#### ACTION ITEM:
Word for word, give again the lines of the material below, from the one holding "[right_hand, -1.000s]" to the last, with nothing added.
[STORED DATA — start]
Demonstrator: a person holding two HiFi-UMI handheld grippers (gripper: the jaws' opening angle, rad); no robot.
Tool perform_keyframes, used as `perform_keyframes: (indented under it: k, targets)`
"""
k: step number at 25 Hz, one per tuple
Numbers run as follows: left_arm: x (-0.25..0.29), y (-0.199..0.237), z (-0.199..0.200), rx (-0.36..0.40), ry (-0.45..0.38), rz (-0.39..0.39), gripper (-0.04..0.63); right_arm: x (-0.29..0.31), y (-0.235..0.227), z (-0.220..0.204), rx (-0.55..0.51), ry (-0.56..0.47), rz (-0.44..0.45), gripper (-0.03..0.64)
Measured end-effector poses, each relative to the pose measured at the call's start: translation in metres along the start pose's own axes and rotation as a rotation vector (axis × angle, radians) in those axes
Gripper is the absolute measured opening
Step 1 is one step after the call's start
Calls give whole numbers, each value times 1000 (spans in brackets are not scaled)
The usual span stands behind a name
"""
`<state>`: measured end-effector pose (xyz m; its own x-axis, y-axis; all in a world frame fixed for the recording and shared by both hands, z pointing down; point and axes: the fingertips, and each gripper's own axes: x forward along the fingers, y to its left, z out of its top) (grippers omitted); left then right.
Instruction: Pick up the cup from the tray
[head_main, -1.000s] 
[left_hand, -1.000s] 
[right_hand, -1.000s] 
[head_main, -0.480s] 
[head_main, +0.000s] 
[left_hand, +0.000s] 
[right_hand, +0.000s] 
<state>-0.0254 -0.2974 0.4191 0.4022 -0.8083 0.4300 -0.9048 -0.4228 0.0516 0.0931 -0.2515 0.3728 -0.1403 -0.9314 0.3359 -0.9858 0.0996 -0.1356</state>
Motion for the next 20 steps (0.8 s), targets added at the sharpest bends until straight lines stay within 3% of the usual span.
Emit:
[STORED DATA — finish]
#### RESPONSE TO THE TASK:
[right_hand, -1.000s] 
[head_main, -0.480s] 
[head_main, +0.000s] 
[left_hand, +0.000s] 
[right_hand, +0.000s] 
<state>-0.0254 -0.2974 0.4191 0.4022 -0.8083 0.4300 -0.9048 -0.4228 0.0516 0.0931 -0.2515 0.3728 -0.1403 -0.9314 0.3359 -0.9858 0.0996 -0.1356</state>
Motion for the next 20 steps (0.8 s), targets added at the sharpest bends until straight lines stay within 3% of the usual span.
Emit:

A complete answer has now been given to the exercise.